江戸川教育文化センター

「教育」を中心に社会・政治・文化等の問題を研究実践するとともに、センター内外の人々と広く自由に交流するひろば

市民感覚の政治とは…

2016-11-26 | 随想


11月18日、福島浩彦さんの話を聞く機会がありました。

福島さんと言ったら、かつて千葉県の我孫子市長として38歳の若さで次々に自治体改革を行った人です。
その後、民主党政権の消費者庁長官を務められたこともあります。

その福島さんが、生まれ故郷の山陰地方、米子に帰って来て先の参議院選挙に鳥取・島根選挙区から無所属で出馬して戦いました。
中央のメディアではほとんど取り上げなかったため、私も直前まで知らなかったほどです。

福島さんは、住民目線の会という政党とは距離を置いた市民グループを作って、政党連絡会(民進・共産・社民・新社・生活・みどり・怒りの声)と連携した選挙戦を戦いました。
しかし、オール野党の推薦は受けたとは言え、従来の政党主導型の選挙ではなく、あくまでも住民目線の市民感覚を最も大事にした選挙戦だったようです。

その選挙の様子を福島さんは語ってくれました。

市民が主役の選挙とは、有権者として投票先を選ぶだけではなく、選挙に取り組む主体の一つとして政党や議員と対等に議論しながら選挙を作り上げるというものでした。
このやり方は、野党共闘とともに鳥取・島根では初めてのことだったそうですが、日本全国でもおそらく経験したことのない選挙だったと思います。

何しろ、その選挙のやり方がユニークというか、今までの既成概念を乗り越えたものです。

・名前の連呼はせず、名前のタスキも掛けない。(本人が喋っているのだから名札の様なものはいらない。「本人」という名札をつける感覚はおかしい。)
・スローガンは掲げず、政策や考えをきちんと伝える。(選挙前には110ヶ所以上の対話集会、公示後は18日間で550回以上の街頭演説)
・街宣車のマイク担当(ウグイス)、は、懇願調や絶叫調の訴えはせず、政策を訴える原稿を読む。
・総決起集会はやらない。(支持者だけで意気込んで気合いをかけても新しい支持者は増えない。)
・主に支持者でない人々に政策を訴える。(各市町村で色々な人々に来てもらって講演会や意見交換会を行う。その際、戦争法反対! 原発再稼働反対! TOP反対!等とスーガン的な話をするのではなく、それにつながる話を丁寧にする。)

この様なことが市民感覚の選挙だというのです。
「受け取る側を考えながら伝える想像力が今の政治に欠けている」というシールズ・奥田愛基さんの問題意識と共通するものだそうです。
言われてみれば、確かにそうです。
発言している自分だけが分かっていても、聞く側の考えや感じ方を無視した話は、そうそう伝わるものではないからです。

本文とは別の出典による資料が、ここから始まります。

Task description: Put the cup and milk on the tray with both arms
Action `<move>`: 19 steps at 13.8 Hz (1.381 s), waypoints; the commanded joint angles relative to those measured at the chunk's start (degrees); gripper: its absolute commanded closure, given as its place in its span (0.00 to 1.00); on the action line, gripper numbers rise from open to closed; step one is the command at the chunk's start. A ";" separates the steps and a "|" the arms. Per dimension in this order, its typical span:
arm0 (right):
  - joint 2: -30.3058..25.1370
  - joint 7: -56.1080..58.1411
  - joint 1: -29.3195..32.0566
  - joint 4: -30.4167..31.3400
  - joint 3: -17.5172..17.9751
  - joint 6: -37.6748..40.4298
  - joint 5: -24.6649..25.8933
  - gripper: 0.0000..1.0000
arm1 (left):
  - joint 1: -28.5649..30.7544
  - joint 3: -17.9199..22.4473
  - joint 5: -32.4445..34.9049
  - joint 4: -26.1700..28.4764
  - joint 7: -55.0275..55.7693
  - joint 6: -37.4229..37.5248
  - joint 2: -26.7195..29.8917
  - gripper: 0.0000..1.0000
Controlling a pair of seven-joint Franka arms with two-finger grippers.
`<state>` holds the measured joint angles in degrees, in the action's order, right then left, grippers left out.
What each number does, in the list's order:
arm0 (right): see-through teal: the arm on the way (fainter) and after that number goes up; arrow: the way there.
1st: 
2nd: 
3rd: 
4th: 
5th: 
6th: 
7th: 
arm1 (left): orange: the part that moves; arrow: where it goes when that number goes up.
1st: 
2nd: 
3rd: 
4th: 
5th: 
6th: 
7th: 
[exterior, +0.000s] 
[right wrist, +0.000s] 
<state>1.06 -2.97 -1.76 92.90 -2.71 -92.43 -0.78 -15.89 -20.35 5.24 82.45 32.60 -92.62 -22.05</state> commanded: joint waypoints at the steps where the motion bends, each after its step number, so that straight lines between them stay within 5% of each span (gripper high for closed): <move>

例えば、原発は自分たちが生きるためには必要だと感じている人間に対して、頭ごなしに原発はダメだ危険だと言ってみても相手には理解されないし、支持してはくれないでしょう。
それは、彼らの生活の中で一定に情報や条件のもとで実感している根強い生活感覚だからです。
それを覆すには、やはり新たなもう一つの生活感覚で地道に訴えるしかありません。
分断されたものは、強引にどちらかに引き込むのではなく、違いはそのまま残しつつも共有できるものを大切にして育てていった方が二局分解せずに将来への展望が残ります。

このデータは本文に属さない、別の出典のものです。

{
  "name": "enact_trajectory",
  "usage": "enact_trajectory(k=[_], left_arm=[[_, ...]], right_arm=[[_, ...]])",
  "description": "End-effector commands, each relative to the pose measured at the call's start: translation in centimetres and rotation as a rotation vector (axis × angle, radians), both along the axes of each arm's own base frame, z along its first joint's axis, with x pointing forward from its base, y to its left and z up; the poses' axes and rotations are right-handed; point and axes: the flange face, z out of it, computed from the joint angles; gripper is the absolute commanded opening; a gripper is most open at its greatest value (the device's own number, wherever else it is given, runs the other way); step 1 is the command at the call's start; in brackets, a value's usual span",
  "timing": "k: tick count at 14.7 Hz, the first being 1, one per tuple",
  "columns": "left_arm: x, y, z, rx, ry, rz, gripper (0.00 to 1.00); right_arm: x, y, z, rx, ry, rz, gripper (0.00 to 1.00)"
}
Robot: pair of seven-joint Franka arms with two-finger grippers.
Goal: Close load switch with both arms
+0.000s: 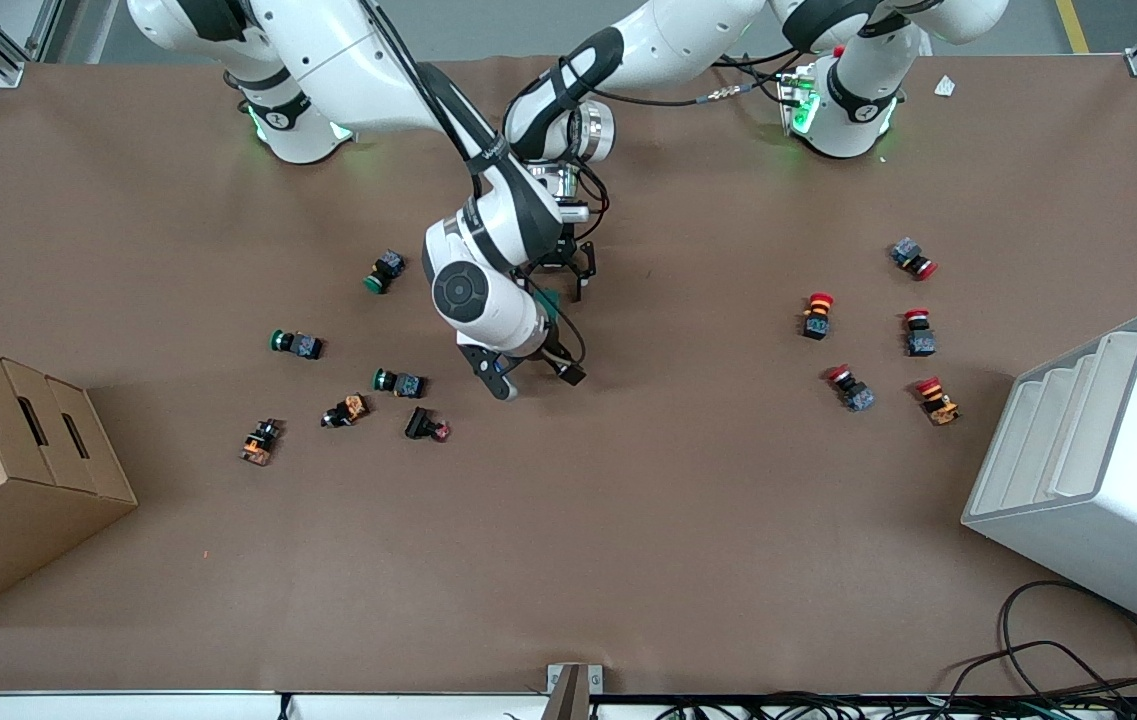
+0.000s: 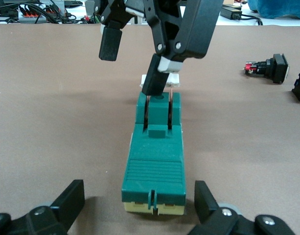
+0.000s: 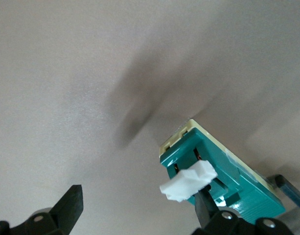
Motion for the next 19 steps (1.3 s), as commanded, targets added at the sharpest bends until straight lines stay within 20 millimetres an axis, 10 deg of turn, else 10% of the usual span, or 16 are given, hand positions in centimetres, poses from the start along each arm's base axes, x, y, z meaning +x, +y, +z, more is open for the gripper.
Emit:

福島さんが戦った選挙は、結果的には自民党候補者(公明推薦)に負けましたが、無党派層の55.1%(鳥取のみで65.9%)を獲得し、推薦した野党の比例区獲得票の110%(鳥取のみで127.5%)を得ることができたのは、市民感覚の住民目線で選挙を行った成果ではないでしょうか。

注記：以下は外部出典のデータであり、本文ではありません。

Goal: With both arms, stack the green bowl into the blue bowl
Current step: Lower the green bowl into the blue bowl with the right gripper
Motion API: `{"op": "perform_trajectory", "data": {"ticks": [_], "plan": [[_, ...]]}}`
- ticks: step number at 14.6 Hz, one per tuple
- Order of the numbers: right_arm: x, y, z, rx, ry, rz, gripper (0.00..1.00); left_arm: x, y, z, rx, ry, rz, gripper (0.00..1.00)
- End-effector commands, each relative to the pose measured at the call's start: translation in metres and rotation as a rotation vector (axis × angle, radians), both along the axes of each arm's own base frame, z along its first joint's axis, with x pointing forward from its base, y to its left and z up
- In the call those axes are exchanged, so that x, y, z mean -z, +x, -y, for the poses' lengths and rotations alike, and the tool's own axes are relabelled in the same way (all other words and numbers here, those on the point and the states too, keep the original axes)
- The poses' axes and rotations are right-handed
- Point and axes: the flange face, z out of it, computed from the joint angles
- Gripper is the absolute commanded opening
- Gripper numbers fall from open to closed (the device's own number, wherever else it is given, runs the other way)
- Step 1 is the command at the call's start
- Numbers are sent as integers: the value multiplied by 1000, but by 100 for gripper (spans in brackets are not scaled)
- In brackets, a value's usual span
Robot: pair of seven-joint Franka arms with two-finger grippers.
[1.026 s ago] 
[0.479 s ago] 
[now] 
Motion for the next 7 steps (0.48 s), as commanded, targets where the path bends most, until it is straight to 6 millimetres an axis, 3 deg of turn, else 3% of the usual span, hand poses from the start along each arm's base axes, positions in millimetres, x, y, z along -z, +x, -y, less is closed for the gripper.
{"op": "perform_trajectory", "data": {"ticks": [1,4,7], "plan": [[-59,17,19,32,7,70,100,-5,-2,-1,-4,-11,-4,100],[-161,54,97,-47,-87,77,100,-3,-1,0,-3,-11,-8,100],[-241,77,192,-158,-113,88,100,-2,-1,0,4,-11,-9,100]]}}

福島さんは、この選挙で「新しい政治の可能性を見出した人、初めて選挙運動に主体的に参加し、今後も市民として政治にかかわろうと決めた人などが確実に生まれました」と語っていました。

「住民目線」とか「市民感覚」と言うのは易しいですが、実際に選挙運動の中で実践するのはそう簡単なものではないと思います。
しかし、福島さんが言われる様に、市民感覚の政治を実現するには市民感覚の選挙が必要です。
これは、日本国憲法が定める主権在民をまさに地で行く行為に他なりません。